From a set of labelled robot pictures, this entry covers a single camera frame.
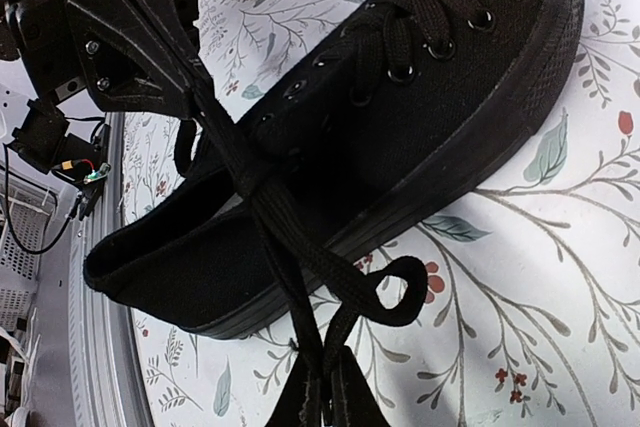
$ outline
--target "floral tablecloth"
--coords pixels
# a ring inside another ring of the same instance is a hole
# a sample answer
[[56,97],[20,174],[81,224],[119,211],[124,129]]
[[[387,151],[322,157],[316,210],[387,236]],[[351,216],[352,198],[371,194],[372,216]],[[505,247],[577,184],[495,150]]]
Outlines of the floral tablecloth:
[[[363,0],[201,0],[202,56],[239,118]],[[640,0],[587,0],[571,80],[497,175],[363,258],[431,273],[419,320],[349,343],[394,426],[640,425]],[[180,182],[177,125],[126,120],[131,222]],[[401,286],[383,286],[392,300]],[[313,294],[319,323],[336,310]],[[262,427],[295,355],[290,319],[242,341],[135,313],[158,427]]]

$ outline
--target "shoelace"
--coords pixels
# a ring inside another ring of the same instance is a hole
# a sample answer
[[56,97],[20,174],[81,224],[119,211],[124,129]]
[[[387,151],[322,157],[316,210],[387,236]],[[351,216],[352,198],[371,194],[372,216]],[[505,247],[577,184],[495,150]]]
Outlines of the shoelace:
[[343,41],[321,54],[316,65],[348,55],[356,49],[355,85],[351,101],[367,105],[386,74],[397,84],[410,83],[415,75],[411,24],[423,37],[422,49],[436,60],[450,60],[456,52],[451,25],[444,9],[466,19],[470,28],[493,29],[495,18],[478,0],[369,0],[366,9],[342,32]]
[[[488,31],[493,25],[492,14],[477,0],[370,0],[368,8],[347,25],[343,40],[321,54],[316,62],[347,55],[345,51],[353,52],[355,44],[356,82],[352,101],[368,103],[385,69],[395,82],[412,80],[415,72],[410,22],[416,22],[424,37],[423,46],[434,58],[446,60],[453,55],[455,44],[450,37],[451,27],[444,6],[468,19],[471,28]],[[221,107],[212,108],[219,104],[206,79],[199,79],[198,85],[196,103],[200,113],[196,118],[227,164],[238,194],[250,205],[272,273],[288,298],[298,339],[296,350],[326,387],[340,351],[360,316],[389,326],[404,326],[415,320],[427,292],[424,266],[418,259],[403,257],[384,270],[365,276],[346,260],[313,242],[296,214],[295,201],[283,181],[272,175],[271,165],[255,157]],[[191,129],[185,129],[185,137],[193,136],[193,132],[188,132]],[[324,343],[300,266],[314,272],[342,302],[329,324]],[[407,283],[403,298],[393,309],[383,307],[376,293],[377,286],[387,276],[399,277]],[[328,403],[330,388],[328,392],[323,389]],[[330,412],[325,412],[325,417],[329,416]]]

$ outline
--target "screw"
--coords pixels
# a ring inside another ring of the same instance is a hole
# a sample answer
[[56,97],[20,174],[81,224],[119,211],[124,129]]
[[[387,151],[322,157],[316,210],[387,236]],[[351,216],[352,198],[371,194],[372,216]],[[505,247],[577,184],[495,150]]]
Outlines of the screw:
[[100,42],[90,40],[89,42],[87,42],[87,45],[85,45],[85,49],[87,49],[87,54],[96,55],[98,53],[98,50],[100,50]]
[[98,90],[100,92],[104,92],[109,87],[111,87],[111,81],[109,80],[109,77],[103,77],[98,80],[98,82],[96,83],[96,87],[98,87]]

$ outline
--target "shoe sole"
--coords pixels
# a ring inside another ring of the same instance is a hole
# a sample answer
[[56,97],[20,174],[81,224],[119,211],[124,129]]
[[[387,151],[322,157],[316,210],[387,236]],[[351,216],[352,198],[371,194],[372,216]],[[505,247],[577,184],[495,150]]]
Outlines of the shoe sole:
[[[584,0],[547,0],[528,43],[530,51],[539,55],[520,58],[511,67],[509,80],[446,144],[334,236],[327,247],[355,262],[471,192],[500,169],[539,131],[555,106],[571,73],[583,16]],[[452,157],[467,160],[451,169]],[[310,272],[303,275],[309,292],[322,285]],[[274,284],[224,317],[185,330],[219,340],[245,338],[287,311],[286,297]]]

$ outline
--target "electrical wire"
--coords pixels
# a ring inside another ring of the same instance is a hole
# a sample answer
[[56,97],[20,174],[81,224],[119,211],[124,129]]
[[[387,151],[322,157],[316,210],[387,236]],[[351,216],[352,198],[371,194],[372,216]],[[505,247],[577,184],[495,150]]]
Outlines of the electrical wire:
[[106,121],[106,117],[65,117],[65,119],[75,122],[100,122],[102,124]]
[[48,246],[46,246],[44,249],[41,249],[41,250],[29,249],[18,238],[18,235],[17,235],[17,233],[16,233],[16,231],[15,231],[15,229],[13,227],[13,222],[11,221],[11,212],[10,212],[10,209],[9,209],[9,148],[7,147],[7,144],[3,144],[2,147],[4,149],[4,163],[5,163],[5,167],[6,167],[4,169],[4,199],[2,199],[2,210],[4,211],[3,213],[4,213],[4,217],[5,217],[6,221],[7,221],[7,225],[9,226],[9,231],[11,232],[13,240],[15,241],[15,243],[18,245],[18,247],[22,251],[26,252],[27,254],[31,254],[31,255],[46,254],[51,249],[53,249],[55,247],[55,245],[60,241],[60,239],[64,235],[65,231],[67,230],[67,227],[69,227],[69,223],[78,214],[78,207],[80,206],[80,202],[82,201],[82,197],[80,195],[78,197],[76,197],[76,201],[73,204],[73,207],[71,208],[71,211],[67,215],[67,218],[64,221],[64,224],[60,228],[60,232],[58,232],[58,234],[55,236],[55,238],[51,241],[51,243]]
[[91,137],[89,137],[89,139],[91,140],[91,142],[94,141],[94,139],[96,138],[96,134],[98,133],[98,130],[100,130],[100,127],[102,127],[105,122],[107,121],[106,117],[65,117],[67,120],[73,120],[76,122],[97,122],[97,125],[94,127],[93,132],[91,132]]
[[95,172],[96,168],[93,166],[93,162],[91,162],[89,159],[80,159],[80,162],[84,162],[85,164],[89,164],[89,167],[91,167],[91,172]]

▸ **Activity**
Exclude the pictures, then write out every record exactly as it stands.

▸ **Written solution**
From a set of labelled robot pictures, this entry covers a single camera frame.
$ outline
--target "floral tablecloth"
--coords pixels
# a ring inside another ring of the same instance is a hole
# a sample answer
[[56,97],[20,174],[81,224],[119,211],[124,129]]
[[[387,151],[322,157],[316,210],[387,236]],[[351,216],[352,198],[371,194],[372,216]],[[505,247],[577,184],[495,150]]]
Outlines of the floral tablecloth:
[[[363,0],[201,0],[202,56],[239,118]],[[640,0],[587,0],[571,80],[497,175],[363,258],[431,273],[419,320],[349,343],[394,426],[640,425]],[[180,182],[177,125],[126,120],[131,222]],[[401,286],[383,286],[392,300]],[[313,294],[319,323],[336,310]],[[262,427],[295,355],[290,319],[242,341],[135,313],[158,427]]]

$ outline
--target "shoelace"
--coords pixels
# a ring inside another ring of the same instance is a hole
# a sample answer
[[56,97],[20,174],[81,224],[119,211],[124,129]]
[[[387,151],[322,157],[316,210],[387,236]],[[351,216],[352,198],[371,194],[372,216]],[[505,247],[577,184],[495,150]]]
Outlines of the shoelace:
[[343,41],[321,54],[316,65],[348,55],[356,49],[355,85],[351,101],[367,105],[386,74],[397,84],[410,83],[415,75],[411,24],[423,37],[422,49],[436,60],[450,60],[456,52],[451,25],[444,9],[466,19],[470,28],[493,29],[495,18],[478,0],[369,0],[366,9],[342,32]]
[[[488,31],[493,25],[492,14],[477,0],[370,0],[368,8],[347,25],[343,40],[321,54],[316,62],[347,55],[345,51],[353,52],[355,44],[356,82],[352,101],[368,103],[385,69],[395,82],[412,80],[415,72],[410,22],[416,22],[424,37],[423,46],[434,58],[446,60],[453,55],[455,44],[450,37],[451,27],[444,6],[468,19],[471,28]],[[221,107],[212,108],[219,104],[206,79],[199,79],[198,85],[196,103],[200,113],[196,118],[227,164],[238,194],[250,205],[272,273],[288,298],[298,339],[296,350],[326,387],[340,351],[360,316],[389,326],[404,326],[415,320],[427,292],[424,266],[418,259],[403,257],[384,270],[365,276],[346,260],[313,242],[296,214],[295,201],[283,181],[272,175],[271,165],[255,157]],[[191,129],[185,129],[185,137],[193,136],[193,132],[188,132]],[[324,343],[300,266],[314,272],[342,302],[329,324]],[[407,283],[403,298],[393,309],[383,307],[376,293],[377,286],[387,276],[399,277]],[[328,403],[330,388],[328,392],[323,389]],[[330,412],[325,412],[325,417],[329,416]]]

$ outline
--target "screw"
--coords pixels
# a ring inside another ring of the same instance is a hole
# a sample answer
[[56,97],[20,174],[81,224],[119,211],[124,129]]
[[[387,151],[322,157],[316,210],[387,236]],[[351,216],[352,198],[371,194],[372,216]],[[505,247],[577,184],[495,150]]]
Outlines of the screw:
[[100,42],[90,40],[89,42],[87,42],[87,45],[85,45],[85,49],[87,49],[87,54],[96,55],[98,53],[98,50],[100,50]]
[[98,90],[100,92],[104,92],[109,87],[111,87],[111,81],[109,80],[109,77],[103,77],[98,80],[98,82],[96,83],[96,87],[98,87]]

$ outline
--target "shoe sole"
--coords pixels
# a ring inside another ring of the same instance is a hole
# a sample answer
[[56,97],[20,174],[81,224],[119,211],[124,129]]
[[[387,151],[322,157],[316,210],[387,236]],[[351,216],[352,198],[371,194],[372,216]],[[505,247],[577,184],[495,150]]]
Outlines of the shoe sole:
[[[584,0],[547,0],[528,43],[530,51],[539,55],[520,58],[511,67],[509,80],[446,144],[334,236],[327,247],[355,262],[471,192],[500,169],[539,131],[555,106],[571,73],[583,16]],[[452,157],[467,160],[451,169]],[[310,272],[303,275],[309,292],[322,285]],[[274,284],[224,317],[185,330],[219,340],[245,338],[287,311],[286,297]]]

$ outline
--target "electrical wire"
--coords pixels
# a ring inside another ring of the same instance is a hole
# a sample answer
[[56,97],[20,174],[81,224],[119,211],[124,129]]
[[[387,151],[322,157],[316,210],[387,236]],[[351,216],[352,198],[371,194],[372,216]],[[505,247],[577,184],[495,150]]]
Outlines of the electrical wire:
[[106,121],[106,117],[65,117],[65,119],[75,122],[100,122],[102,124]]
[[48,246],[46,246],[44,249],[41,249],[41,250],[29,249],[18,238],[18,235],[17,235],[17,233],[16,233],[16,231],[15,231],[15,229],[13,227],[13,222],[11,221],[11,212],[10,212],[10,209],[9,209],[9,148],[7,147],[7,144],[3,144],[2,147],[4,149],[4,163],[5,163],[5,167],[6,167],[4,169],[4,199],[2,199],[2,210],[4,211],[3,213],[4,213],[4,217],[5,217],[6,221],[7,221],[7,225],[9,226],[9,231],[11,232],[13,240],[15,241],[15,243],[18,245],[18,247],[22,251],[26,252],[27,254],[31,254],[31,255],[46,254],[51,249],[53,249],[55,247],[55,245],[60,241],[60,239],[64,235],[65,231],[67,230],[67,227],[69,227],[69,223],[78,214],[78,207],[80,206],[80,202],[82,201],[82,197],[80,195],[78,197],[76,197],[76,201],[73,204],[73,207],[71,208],[71,211],[67,215],[67,218],[64,221],[64,224],[60,228],[60,232],[58,232],[58,234],[55,236],[55,238],[51,241],[51,243]]
[[91,137],[89,137],[89,139],[91,140],[91,142],[94,141],[94,139],[96,138],[96,134],[98,133],[98,130],[100,130],[100,127],[102,127],[105,122],[107,121],[106,117],[65,117],[67,120],[73,120],[76,122],[97,122],[97,125],[94,127],[93,132],[91,132]]
[[95,172],[96,168],[93,166],[93,162],[91,162],[89,159],[80,159],[80,162],[84,162],[85,164],[89,164],[89,167],[91,167],[91,172]]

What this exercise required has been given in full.